The annual Ulchi-Freedom Guardian exercise, aimed at testing combat readiness for a North Korean invasion, is scheduled to begin August 18. Although largely played out on computers, it involves tens of thousands of South Korean and US troops.

North Korea's UN envoy said his country would keep up rocket and artillery launches, which he described as "more than justifiable" to counter the threat posed by the joint exercises.

"Ongoing tactical rocket launches of all different types of artillery fire are being conducted by the DPRK," said Ri. "It is quite natural, more than justifiable, because this is in response to the grave situation created by the large-scale joint military exercises... The war danger is being increased."

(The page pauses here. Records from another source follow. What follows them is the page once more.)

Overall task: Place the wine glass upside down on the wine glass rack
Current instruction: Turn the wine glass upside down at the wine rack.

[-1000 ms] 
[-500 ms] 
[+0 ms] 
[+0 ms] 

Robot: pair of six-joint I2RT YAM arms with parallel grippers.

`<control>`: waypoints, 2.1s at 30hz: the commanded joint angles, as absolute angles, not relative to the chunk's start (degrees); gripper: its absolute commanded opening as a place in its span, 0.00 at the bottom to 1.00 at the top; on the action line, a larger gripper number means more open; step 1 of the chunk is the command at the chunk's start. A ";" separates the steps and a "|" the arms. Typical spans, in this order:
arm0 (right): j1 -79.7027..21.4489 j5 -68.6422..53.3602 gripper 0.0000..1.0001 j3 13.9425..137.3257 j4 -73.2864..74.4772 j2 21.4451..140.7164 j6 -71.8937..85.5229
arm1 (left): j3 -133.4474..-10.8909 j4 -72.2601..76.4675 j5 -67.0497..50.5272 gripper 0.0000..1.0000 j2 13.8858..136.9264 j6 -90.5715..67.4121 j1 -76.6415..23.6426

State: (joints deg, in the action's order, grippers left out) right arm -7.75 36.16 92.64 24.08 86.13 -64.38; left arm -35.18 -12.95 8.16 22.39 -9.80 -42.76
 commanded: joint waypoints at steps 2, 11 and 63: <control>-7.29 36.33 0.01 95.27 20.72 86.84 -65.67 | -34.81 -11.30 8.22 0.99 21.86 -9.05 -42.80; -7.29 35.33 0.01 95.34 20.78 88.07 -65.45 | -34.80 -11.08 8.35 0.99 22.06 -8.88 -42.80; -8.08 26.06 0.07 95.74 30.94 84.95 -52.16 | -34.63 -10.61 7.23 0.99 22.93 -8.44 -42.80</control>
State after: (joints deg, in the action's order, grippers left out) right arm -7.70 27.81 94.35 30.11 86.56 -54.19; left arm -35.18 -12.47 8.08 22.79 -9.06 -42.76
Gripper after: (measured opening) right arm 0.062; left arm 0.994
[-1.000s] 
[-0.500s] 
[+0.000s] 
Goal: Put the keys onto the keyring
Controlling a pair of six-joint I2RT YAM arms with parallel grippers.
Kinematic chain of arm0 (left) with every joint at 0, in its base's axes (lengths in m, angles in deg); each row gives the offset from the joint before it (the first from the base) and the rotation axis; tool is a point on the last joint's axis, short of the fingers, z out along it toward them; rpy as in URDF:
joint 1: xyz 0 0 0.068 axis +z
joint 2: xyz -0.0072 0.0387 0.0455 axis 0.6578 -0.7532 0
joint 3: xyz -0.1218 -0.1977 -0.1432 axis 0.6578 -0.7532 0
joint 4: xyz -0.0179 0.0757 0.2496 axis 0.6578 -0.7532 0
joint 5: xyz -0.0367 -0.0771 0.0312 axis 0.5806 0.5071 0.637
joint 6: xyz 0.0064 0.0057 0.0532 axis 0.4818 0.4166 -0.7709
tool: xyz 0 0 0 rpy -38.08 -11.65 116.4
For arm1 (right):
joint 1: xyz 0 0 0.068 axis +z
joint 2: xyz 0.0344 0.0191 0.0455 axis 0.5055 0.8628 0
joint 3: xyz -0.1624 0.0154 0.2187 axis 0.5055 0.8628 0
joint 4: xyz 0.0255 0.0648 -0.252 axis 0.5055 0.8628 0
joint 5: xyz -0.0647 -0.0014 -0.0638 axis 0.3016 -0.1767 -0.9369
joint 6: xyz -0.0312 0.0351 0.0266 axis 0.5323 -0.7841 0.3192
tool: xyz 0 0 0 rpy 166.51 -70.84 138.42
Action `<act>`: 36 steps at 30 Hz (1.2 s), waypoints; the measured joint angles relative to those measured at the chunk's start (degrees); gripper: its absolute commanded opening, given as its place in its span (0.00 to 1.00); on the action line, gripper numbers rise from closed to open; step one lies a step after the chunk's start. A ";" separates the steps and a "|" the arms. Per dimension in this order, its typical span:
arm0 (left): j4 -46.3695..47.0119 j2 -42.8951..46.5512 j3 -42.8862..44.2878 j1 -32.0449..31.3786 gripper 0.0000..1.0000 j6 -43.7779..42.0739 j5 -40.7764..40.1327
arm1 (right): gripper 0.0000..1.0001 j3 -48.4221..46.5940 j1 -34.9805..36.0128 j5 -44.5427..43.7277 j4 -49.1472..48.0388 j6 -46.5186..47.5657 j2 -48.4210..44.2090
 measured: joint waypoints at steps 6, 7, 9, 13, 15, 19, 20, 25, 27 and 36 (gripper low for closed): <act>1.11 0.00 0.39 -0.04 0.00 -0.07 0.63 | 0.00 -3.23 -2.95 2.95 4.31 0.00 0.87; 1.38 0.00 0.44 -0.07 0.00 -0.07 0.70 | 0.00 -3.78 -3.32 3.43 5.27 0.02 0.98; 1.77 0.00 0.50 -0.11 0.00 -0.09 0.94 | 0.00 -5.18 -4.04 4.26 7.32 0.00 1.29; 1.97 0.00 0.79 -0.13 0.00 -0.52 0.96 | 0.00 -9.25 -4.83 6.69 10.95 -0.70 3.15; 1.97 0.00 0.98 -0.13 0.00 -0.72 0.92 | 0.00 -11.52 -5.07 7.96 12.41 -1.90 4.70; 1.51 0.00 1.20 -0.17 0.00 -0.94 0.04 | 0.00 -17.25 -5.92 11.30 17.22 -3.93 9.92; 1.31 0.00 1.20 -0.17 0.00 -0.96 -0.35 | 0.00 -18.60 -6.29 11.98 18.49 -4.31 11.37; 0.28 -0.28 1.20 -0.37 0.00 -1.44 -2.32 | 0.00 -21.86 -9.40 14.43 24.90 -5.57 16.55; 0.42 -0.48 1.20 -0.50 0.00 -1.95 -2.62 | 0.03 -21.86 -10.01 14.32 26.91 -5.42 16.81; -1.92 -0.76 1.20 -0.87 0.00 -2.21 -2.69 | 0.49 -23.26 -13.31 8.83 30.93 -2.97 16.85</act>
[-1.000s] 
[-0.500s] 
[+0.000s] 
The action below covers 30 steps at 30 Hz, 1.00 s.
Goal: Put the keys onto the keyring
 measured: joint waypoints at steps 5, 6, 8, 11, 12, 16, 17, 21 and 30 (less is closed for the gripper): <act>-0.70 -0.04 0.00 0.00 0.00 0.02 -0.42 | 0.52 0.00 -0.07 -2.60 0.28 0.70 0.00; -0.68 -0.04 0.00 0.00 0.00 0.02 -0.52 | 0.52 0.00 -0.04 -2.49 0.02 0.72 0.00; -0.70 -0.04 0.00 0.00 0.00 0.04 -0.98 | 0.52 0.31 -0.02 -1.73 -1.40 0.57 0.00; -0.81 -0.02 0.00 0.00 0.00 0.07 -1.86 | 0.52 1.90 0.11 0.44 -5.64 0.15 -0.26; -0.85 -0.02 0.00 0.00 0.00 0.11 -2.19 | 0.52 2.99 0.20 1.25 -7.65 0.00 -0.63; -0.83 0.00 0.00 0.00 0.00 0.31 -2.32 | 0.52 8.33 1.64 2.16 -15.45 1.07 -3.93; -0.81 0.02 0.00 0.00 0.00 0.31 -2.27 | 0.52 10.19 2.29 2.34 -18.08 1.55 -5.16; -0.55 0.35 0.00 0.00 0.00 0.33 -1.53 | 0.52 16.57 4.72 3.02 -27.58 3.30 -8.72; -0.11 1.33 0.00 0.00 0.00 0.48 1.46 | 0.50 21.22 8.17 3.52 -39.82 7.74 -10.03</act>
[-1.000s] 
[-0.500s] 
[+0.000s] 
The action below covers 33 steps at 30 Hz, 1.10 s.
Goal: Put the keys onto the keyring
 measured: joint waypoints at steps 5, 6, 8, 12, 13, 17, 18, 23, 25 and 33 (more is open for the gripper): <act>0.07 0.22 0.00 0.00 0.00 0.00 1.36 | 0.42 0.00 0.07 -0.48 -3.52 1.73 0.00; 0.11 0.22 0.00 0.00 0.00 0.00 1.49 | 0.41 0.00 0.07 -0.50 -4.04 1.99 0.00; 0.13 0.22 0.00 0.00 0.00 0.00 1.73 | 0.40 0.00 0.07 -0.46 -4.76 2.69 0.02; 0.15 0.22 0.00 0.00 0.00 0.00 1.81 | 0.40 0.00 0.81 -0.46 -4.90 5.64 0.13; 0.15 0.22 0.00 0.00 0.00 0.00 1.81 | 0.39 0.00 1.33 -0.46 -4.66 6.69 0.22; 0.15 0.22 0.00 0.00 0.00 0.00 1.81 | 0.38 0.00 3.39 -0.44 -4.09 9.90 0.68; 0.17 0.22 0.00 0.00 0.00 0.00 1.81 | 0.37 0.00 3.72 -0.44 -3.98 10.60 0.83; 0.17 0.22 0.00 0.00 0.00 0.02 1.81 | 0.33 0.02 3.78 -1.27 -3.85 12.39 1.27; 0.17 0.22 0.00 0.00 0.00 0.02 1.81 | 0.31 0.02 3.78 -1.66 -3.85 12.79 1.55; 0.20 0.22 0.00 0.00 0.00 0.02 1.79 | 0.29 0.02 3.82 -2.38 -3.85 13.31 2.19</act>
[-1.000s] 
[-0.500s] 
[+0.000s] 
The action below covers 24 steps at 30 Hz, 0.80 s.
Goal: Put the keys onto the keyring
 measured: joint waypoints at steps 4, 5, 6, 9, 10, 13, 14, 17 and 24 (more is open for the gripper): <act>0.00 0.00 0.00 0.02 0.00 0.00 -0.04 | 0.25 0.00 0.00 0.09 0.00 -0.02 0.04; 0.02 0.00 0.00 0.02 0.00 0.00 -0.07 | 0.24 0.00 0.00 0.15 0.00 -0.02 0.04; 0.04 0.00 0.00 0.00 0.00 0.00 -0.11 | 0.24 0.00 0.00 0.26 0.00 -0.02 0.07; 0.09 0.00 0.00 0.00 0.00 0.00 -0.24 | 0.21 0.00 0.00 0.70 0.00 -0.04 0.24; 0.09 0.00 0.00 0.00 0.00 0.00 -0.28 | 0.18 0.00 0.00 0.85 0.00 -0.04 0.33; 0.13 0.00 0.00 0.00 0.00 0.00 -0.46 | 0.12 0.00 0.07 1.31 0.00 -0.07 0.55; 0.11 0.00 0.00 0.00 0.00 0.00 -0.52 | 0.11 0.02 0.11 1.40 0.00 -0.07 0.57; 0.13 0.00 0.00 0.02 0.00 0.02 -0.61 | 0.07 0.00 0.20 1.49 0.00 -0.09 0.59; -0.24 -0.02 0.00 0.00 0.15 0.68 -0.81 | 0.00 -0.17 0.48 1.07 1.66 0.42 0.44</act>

On Wednesday, North Korea fired four short-range projectiles into the sea, in the latest of a series of missile, rocket and artillery tests that the UN Security Council has condemned as illegal. "All these kinds of rocket launches are giving great strength and encouragement to the Korean people's army and the people so that they can make steadfast progress in nation-building," said Ri.

North Korea has always protested against the staging of joint military drills in the South, but usually to little avail. South Korea's defence ministry rejected the complaint and said the Ulchi exercise would go ahead as planned. "North Korea's military threats and rhetoric are going too far these days," ministry spokesman Wee Yong-Sub said.